● **WHAT IS REQUIRED**
An exact copy of every entry is needed, without the pictures.

● **THE DATA**
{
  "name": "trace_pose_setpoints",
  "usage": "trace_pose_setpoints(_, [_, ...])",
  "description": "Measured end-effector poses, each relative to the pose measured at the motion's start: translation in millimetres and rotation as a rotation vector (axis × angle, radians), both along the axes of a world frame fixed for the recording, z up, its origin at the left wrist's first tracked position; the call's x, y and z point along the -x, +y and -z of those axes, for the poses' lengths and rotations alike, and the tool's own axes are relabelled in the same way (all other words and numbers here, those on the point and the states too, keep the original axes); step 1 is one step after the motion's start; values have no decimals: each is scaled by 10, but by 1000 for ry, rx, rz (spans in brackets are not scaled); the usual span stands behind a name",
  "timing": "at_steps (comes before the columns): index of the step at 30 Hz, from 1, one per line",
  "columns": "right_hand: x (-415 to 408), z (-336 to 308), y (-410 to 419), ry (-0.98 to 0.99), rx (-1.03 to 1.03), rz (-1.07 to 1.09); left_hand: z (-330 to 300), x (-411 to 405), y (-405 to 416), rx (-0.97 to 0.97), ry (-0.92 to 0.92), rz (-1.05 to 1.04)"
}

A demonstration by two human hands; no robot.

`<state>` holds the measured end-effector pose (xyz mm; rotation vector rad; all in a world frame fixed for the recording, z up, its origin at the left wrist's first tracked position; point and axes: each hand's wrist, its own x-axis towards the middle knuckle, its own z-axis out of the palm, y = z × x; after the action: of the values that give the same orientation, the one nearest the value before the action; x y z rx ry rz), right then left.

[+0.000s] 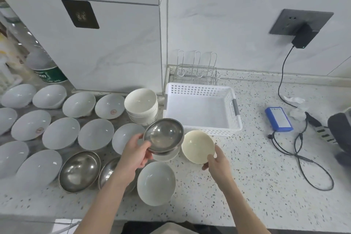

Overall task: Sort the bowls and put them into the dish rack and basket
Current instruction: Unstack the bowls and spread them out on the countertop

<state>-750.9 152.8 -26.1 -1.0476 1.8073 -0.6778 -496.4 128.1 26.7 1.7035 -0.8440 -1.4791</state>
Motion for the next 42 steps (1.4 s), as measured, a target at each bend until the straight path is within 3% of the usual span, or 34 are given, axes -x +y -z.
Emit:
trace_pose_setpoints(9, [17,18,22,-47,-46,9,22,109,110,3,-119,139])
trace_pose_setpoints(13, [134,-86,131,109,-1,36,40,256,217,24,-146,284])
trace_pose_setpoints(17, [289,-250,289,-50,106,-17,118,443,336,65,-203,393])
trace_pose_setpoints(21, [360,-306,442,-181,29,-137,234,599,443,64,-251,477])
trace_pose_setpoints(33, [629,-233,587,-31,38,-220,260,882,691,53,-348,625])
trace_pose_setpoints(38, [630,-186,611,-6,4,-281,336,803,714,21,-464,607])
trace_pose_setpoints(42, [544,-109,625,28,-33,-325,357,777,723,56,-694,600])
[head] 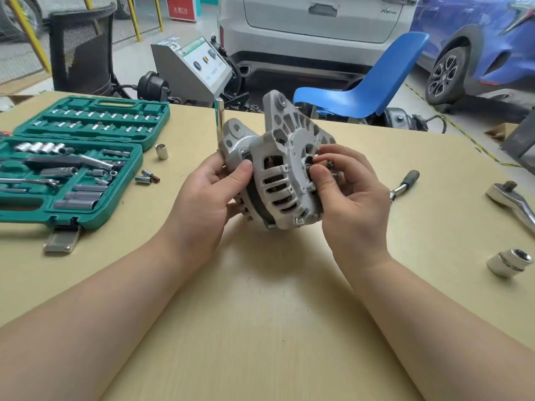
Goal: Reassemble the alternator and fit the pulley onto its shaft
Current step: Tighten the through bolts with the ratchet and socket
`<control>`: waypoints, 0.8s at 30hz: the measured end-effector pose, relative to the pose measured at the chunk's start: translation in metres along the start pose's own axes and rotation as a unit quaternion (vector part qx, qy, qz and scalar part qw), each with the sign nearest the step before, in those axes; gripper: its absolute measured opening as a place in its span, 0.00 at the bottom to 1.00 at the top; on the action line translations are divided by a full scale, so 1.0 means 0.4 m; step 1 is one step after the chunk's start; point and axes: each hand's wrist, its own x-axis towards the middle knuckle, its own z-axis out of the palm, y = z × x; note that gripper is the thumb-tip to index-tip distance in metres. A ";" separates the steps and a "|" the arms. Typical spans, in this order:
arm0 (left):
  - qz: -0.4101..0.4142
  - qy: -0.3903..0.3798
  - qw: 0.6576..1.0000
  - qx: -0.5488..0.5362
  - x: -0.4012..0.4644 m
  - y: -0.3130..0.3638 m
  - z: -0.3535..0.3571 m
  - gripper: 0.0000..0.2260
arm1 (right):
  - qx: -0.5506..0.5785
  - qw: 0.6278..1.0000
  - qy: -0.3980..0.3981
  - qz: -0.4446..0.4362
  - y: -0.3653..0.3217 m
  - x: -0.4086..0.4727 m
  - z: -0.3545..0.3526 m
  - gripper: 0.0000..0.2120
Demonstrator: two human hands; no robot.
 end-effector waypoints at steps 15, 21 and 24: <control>-0.020 -0.064 0.998 0.016 0.011 0.004 -0.016 0.18 | -0.060 0.997 0.025 0.031 -0.028 -0.076 -0.016 0.04; -0.009 -0.108 0.994 0.021 0.003 -0.009 0.006 0.18 | 0.008 0.995 0.050 0.086 -0.044 -0.070 -0.014 0.21; -0.003 -0.080 0.996 0.033 0.002 -0.011 0.008 0.22 | 0.035 0.990 0.064 0.119 -0.045 -0.047 -0.035 0.20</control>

● **RESPONSE BELOW**
{
  "name": "trace_pose_setpoints",
  "usage": "trace_pose_setpoints(_, [_, ...])",
  "description": "Measured end-effector poses, each relative to the pose measured at the motion's start: translation in millimetres and rotation as a rotation vector (axis × angle, radians), both along the axes of a world frame fixed for the recording, z up, its origin at the left wrist's first tracked position; the call's x, y and z point along the -x, +y and -z of those axes, for the poses' lengths and rotations alike, and the tool's own axes are relabelled in the same way (all other words and numbers here, those on the point and the states too, keep the original axes); step 1 is one step after the motion's start; values have no decimals: each is scaled by 10, but by 1000 for ry, rx, rz (spans in brackets are not scaled); the usual span stands behind a name",
  "timing": "at_steps (comes before the columns): index of the step at 30 Hz, from 1, one per line",
  "columns": "right_hand: x (-415 to 408), z (-336 to 308), y (-410 to 419), ry (-0.98 to 0.99), rx (-1.03 to 1.03), rz (-1.07 to 1.09); left_hand: z (-330 to 300), x (-411 to 405), y (-405 to 416), rx (-0.97 to 0.97), ry (-0.92 to 0.92), rz (-1.05 to 1.04)"
}

A demonstration by two human hands; no robot.

`<state>` holds the measured end-effector pose (xyz mm; rotation vector rad; all in a world frame fixed for the recording, z up, its origin at the left wrist's first tracked position; point and axes: each hand's wrist, its own x-axis towards the middle knuckle, its own z-axis out of the palm, y = z × x; after the action: of the values that give the same orientation, the one nearest the value before the action; x y z rx ry rz), right then left.

[+0.000s] 

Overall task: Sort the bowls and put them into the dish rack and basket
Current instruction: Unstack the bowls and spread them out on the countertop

<state>-750.9 152.8 -26.1 -1.0476 1.8073 -0.6778 -496.4 128.1 26.7 1.7035 -0.8440 -1.4791</state>
Motion for the next 42 steps (1.4 s), as measured, a target at each bend until the straight path is within 3% of the usual span, or 34 are given, axes -x +y -z.
Emit:
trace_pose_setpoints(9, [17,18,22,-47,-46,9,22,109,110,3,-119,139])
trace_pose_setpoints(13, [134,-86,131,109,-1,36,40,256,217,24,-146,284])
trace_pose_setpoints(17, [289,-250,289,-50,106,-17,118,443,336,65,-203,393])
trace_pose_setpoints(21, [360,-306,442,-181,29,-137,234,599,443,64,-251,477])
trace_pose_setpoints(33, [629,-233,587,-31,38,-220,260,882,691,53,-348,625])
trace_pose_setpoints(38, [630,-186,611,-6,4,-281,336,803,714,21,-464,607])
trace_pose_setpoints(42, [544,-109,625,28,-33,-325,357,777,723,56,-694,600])
[head] 
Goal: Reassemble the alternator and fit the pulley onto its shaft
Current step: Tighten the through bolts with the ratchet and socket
`<control>`: waypoints, 0.8s at 30hz: the measured end-effector pose, relative to the pose measured at the chunk's start: translation in metres along the start pose's own axes and rotation as a unit quaternion (vector part qx, qy, qz and scalar part qw), each with the sign nearest the step before, in those axes; gripper: its absolute measured opening as a place in its span, 0.00 at the bottom to 1.00 at the top; on the action line translations are divided by a full scale, so 1.0 means 0.4 m; step 1 is one step after the chunk's start; point and axes: each hand's wrist, its own x-axis towards the middle knuckle, its own z-axis out of the palm, y = z × x; note that gripper is the thumb-tip to index-tip distance in metres. A ";" separates the steps and a "|" the arms. Typical spans, in this order:
arm0 (left):
  - qz: -0.4101..0.4142
  - qy: -0.3903..0.3798
  - qw: 0.6576..1.0000
  - qx: -0.5488..0.5362
  - x: -0.4012..0.4644 m
  - y: -0.3130..0.3638 m
  - z: -0.3535..0.3571 m
  - gripper: 0.0000..0.2260
arm1 (right):
  - qx: -0.5506..0.5785
  - qw: 0.6278..1.0000
  - qy: -0.3980..0.3981
  - qz: -0.4446..0.4362
  - y: -0.3653..0.3217 m
  - x: -0.4086..0.4727 m
  - z: -0.3545..0.3526 m
  - gripper: 0.0000..0.2120
Demonstrator: two human hands; no robot.
 end-effector waypoints at steps 15, 21 and 24: <control>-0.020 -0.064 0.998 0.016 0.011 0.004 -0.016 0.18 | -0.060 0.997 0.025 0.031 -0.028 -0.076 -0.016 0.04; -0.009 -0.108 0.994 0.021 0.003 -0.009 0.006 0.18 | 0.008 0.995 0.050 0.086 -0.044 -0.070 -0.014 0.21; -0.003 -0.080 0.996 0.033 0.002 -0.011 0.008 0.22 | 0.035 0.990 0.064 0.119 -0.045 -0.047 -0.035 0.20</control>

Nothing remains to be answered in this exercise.